▶ [Task objective]: Please find the lines in the entries below that contain the word "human", and copy each one.

[Recorded data]

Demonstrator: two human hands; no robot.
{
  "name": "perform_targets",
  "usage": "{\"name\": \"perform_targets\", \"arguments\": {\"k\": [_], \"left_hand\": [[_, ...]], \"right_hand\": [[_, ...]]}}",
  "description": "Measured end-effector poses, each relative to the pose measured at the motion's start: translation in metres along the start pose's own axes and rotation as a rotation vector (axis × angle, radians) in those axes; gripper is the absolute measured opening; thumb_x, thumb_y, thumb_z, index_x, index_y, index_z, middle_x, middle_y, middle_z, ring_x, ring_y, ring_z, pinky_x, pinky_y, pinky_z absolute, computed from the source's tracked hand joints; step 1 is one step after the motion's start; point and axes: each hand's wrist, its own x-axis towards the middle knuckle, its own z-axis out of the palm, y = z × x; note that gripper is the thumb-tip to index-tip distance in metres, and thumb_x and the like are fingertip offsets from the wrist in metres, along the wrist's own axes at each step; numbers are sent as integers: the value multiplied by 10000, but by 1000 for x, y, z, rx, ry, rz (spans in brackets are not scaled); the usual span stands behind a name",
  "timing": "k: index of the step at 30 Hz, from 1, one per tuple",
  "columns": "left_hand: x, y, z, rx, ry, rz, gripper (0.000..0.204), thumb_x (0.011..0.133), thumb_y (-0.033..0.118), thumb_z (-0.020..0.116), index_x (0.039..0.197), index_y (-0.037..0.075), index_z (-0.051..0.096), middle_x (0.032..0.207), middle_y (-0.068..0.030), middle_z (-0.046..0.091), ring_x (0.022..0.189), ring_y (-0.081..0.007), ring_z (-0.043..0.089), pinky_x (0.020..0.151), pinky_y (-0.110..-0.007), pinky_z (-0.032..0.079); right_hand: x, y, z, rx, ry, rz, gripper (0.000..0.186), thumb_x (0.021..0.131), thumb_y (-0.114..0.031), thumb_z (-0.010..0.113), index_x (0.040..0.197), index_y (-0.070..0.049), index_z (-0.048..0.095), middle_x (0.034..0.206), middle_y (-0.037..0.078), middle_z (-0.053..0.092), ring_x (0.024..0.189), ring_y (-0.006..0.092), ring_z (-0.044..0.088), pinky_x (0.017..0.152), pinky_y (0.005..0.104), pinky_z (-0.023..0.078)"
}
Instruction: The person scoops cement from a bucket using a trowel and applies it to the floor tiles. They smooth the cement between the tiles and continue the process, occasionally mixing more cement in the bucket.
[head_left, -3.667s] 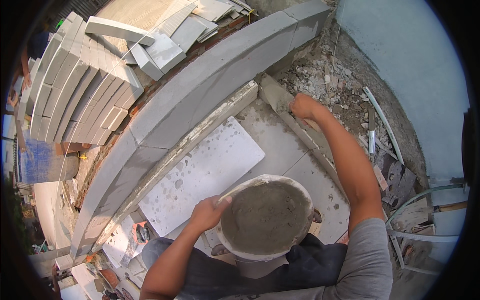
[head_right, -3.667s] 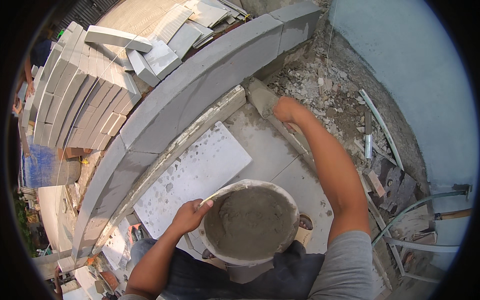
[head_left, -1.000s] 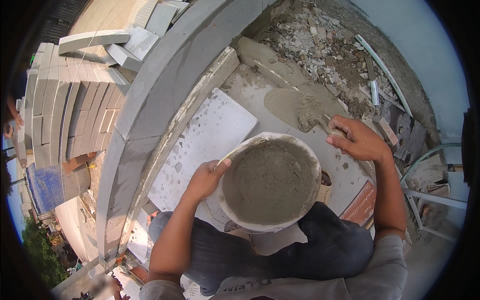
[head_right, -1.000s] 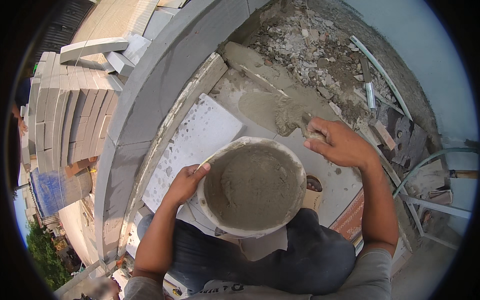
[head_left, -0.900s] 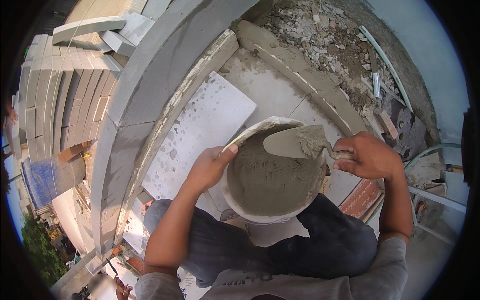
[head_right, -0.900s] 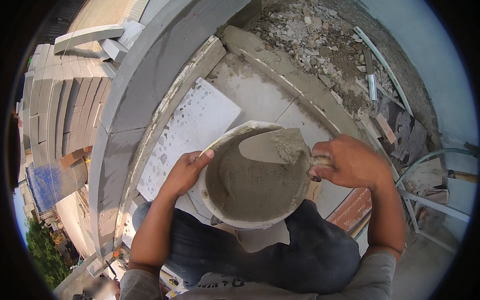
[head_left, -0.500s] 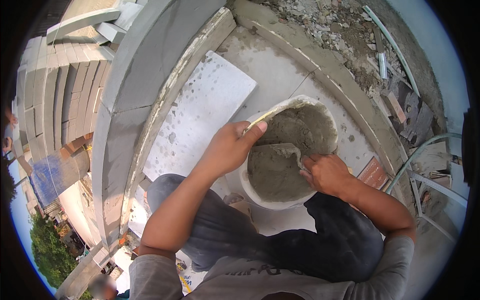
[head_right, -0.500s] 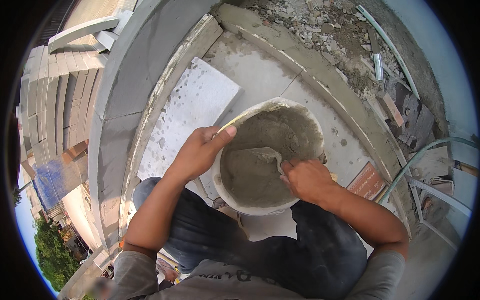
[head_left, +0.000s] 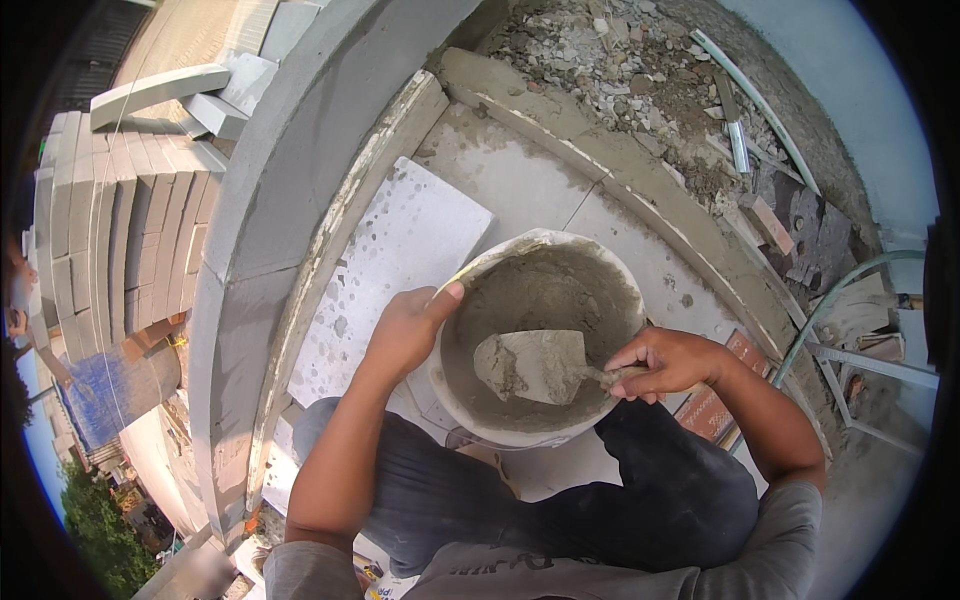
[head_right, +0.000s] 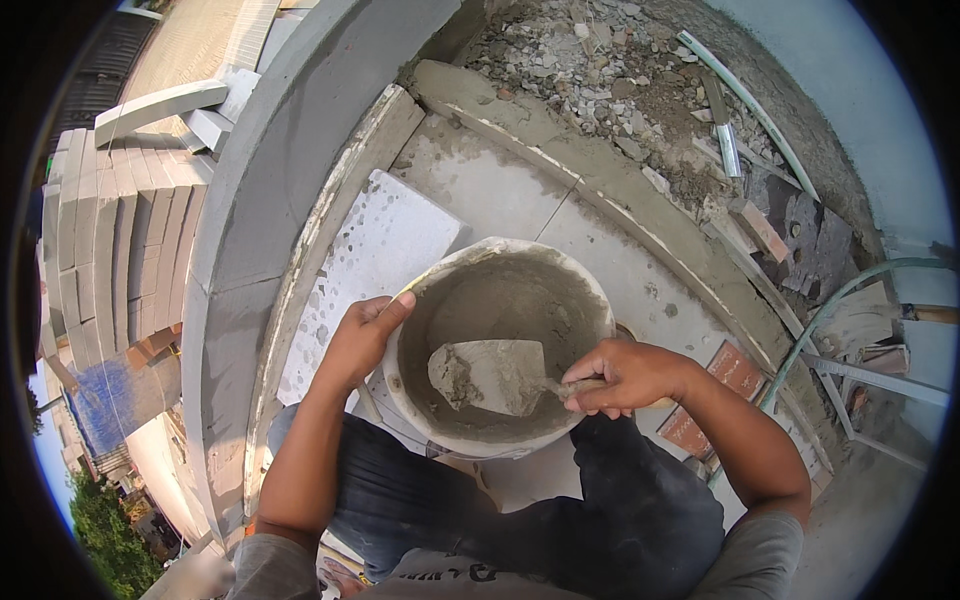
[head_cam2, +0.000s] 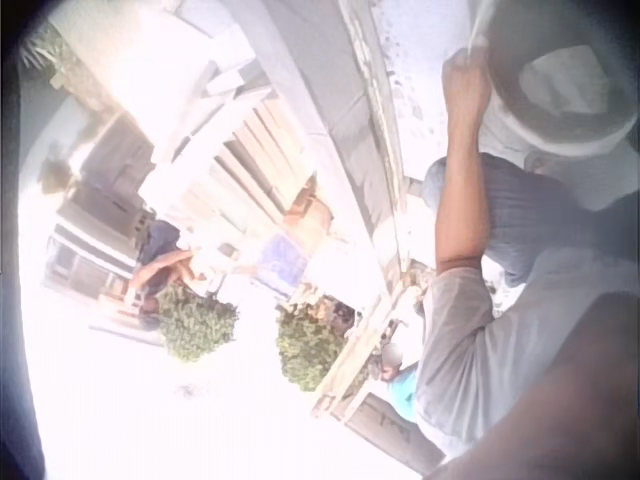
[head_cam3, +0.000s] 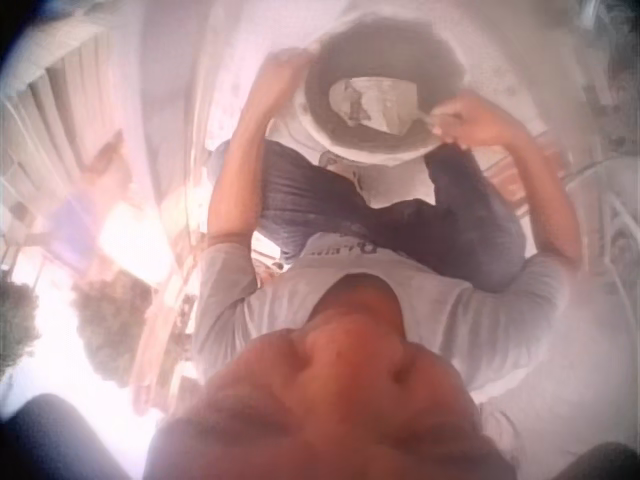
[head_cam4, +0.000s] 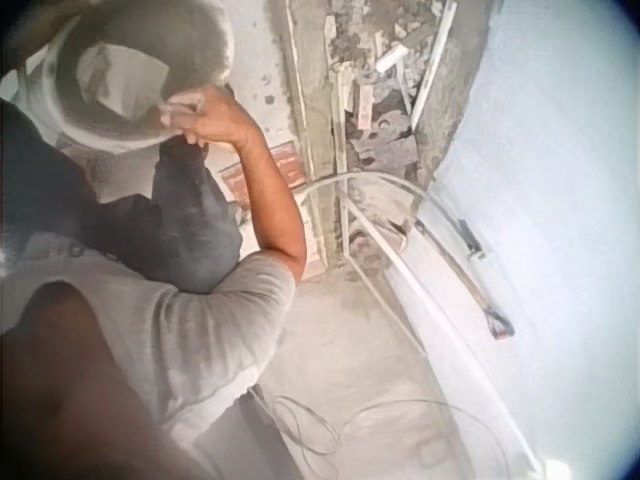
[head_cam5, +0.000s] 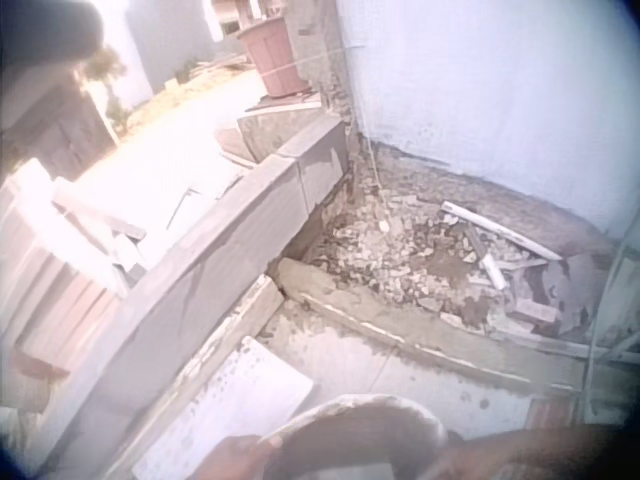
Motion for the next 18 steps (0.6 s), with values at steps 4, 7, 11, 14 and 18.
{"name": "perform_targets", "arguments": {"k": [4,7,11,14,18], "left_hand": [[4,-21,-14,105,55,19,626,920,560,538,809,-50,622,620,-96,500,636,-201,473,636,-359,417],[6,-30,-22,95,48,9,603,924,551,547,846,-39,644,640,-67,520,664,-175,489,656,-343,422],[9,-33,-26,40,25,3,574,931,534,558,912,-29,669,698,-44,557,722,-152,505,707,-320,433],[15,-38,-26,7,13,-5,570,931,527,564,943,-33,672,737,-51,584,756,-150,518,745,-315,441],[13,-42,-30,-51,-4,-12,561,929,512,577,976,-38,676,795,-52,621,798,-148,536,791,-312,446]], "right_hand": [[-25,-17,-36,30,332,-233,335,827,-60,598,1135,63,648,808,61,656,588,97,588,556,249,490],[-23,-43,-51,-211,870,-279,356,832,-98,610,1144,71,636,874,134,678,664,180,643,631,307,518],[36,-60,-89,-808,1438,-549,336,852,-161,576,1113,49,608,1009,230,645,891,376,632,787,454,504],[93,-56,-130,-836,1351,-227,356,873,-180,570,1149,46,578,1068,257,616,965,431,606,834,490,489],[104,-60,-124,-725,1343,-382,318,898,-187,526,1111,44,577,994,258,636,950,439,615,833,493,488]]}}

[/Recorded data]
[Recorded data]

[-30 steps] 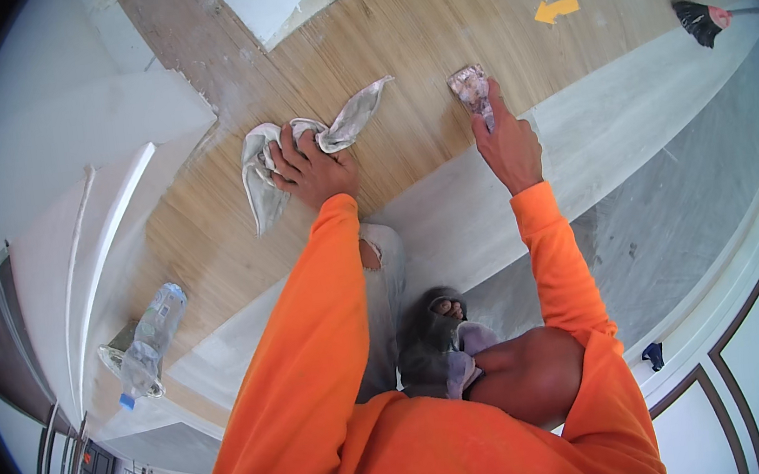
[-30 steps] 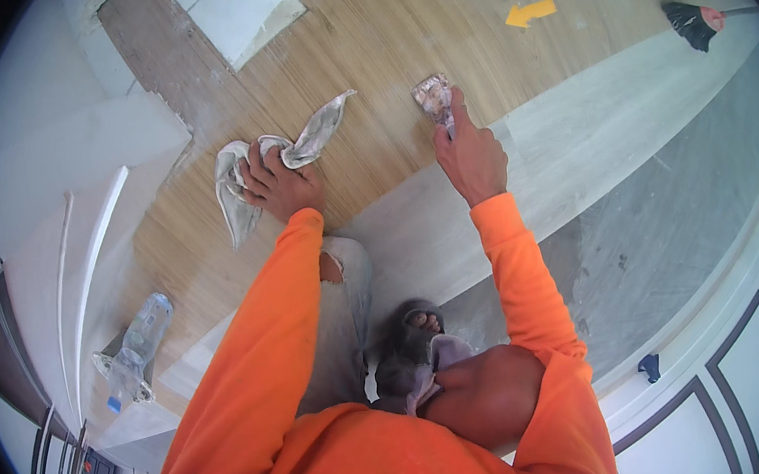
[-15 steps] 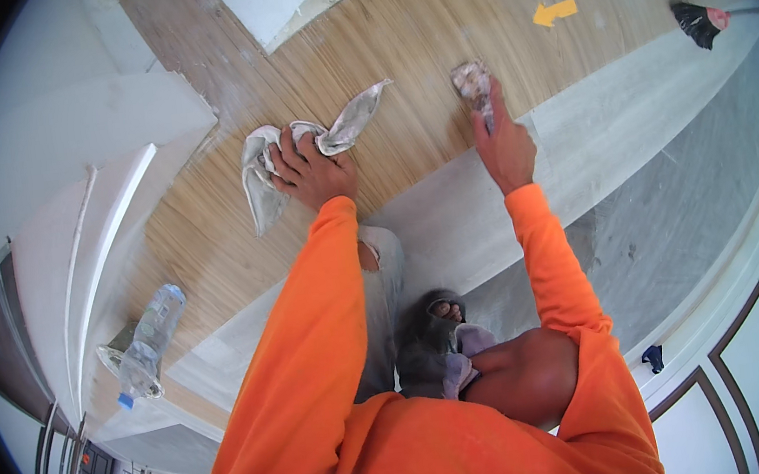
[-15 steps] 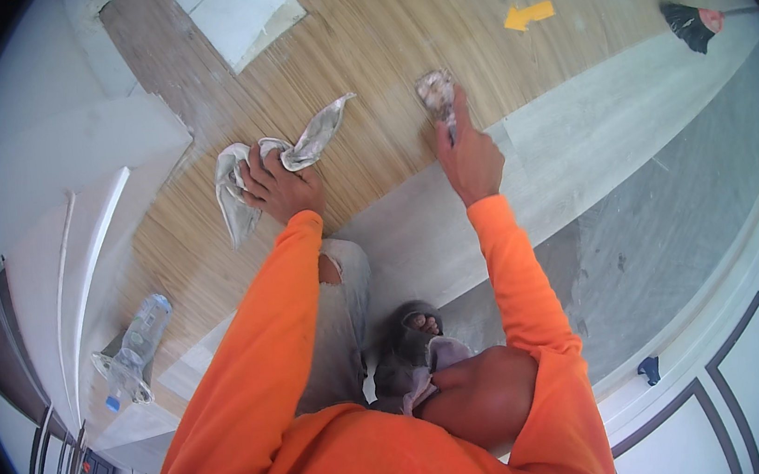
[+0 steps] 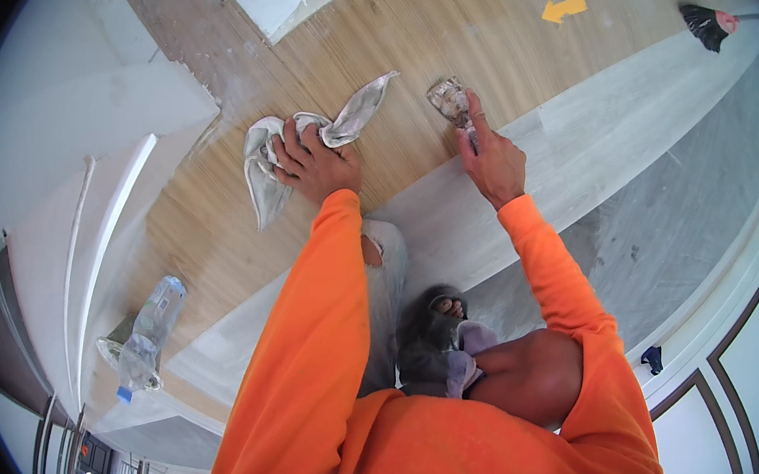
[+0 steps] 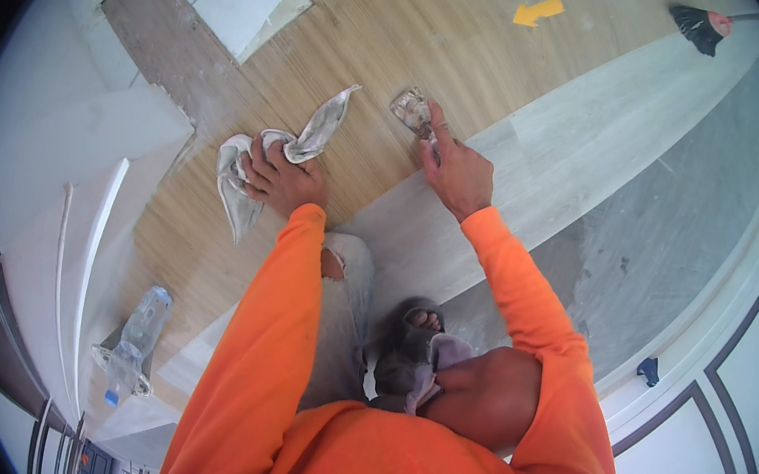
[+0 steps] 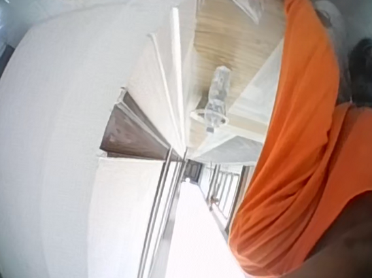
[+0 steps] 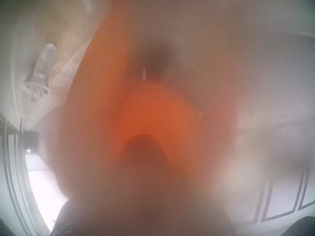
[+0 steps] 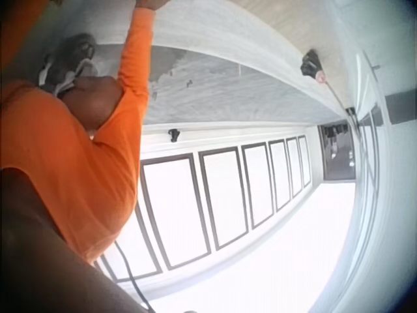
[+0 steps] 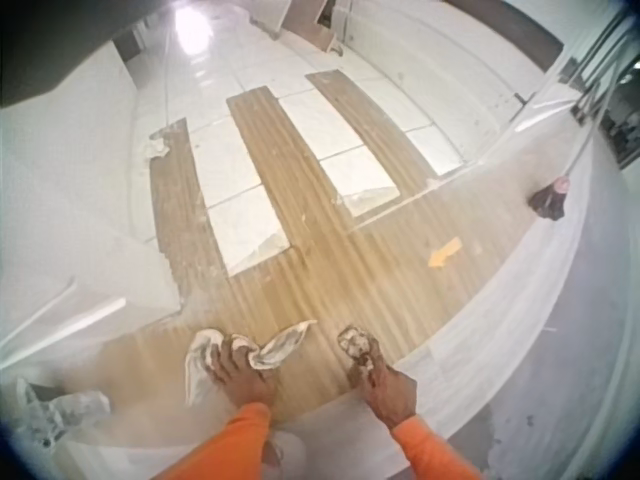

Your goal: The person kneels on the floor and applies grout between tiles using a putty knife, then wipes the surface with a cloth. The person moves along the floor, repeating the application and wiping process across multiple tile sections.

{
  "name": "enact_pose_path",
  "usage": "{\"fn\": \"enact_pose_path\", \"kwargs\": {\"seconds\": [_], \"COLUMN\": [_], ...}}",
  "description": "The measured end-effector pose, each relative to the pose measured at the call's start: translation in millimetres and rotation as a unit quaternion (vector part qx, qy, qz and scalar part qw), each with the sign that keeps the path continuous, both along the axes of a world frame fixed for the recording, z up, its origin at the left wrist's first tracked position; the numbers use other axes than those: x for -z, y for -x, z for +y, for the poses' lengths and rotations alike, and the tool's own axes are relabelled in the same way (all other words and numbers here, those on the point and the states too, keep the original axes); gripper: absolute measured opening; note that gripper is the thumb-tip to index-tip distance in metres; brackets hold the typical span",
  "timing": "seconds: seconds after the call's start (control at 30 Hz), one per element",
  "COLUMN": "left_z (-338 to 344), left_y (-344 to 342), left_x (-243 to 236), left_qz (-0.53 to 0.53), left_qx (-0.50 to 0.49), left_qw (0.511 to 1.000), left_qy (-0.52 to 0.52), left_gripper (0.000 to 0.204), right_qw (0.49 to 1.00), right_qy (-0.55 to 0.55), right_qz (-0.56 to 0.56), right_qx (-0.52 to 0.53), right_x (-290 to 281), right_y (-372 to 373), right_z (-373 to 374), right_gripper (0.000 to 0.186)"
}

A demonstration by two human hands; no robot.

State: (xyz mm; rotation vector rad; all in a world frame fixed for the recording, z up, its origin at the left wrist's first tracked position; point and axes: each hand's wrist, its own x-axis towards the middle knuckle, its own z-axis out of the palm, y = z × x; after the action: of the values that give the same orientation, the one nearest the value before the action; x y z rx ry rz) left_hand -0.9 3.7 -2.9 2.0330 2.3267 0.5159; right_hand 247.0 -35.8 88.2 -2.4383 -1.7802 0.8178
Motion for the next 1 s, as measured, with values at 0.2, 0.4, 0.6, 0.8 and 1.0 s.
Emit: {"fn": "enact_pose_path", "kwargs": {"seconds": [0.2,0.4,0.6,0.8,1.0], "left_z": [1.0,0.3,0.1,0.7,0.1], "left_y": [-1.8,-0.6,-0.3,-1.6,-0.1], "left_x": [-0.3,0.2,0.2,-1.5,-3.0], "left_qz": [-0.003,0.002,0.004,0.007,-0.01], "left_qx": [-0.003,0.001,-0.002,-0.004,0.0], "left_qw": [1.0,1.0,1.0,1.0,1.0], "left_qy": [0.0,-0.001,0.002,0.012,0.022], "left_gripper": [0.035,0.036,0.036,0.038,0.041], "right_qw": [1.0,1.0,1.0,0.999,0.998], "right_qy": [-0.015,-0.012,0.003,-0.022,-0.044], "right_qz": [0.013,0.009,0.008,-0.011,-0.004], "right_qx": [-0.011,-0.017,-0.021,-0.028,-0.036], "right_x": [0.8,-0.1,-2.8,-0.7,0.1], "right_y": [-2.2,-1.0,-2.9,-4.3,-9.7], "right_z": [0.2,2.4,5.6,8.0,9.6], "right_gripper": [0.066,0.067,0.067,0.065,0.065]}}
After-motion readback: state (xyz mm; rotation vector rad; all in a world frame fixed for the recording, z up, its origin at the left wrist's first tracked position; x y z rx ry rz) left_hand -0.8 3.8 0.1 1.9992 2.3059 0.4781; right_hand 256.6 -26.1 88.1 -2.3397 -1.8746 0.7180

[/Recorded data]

▶ [Exercise response]:
Demonstrator: two human hands; no robot.
A demonstration by two human hands; no robot.

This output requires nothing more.